- Opening Delimiter -
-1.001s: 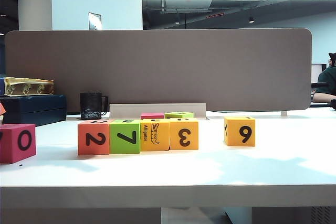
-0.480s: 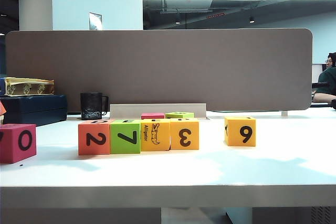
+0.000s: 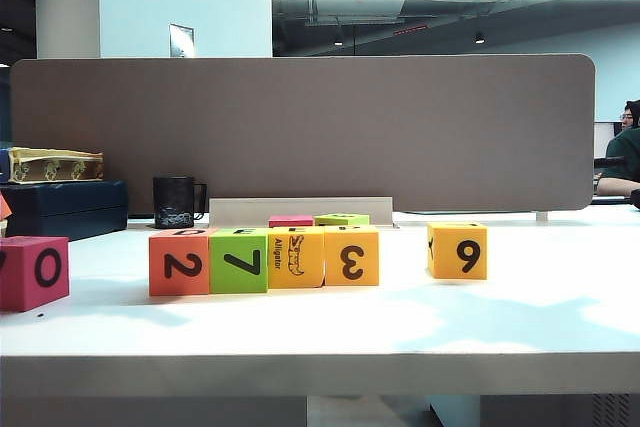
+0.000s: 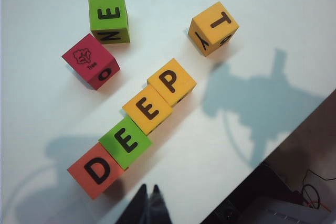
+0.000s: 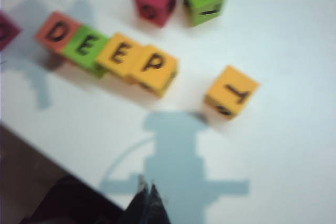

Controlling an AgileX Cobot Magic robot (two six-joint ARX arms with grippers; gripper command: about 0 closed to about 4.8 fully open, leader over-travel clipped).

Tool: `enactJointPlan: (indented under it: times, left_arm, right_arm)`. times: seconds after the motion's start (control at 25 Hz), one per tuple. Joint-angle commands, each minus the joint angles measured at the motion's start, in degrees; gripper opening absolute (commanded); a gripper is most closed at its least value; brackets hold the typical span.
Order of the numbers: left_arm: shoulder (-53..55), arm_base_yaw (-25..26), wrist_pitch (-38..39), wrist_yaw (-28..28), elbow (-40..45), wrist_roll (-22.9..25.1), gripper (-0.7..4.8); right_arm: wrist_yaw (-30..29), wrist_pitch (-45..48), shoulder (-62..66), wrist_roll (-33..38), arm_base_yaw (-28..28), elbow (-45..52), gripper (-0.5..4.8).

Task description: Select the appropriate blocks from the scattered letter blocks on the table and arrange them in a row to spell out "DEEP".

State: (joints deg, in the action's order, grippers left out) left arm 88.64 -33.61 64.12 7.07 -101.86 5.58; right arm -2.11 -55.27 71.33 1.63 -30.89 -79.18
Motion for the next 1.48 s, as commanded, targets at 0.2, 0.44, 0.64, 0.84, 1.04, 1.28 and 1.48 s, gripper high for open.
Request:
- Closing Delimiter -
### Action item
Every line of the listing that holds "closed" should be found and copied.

### Exercise response
Controlling an AgileX Cobot Magic robot (two six-joint ARX arms with grippers; gripper command: about 0 closed to about 4.8 fully open, leader over-travel clipped).
Tool: `enactJointPlan: (indented under it: times, left_arm, right_arm)`. times: seconds after the motion's start (control at 25 Hz), one per tuple. Joint-angle commands, each minus the joint angles measured at the motion's start, in degrees; gripper opening absolute (commanded); a gripper is most closed at its least value; brackets hold the typical span.

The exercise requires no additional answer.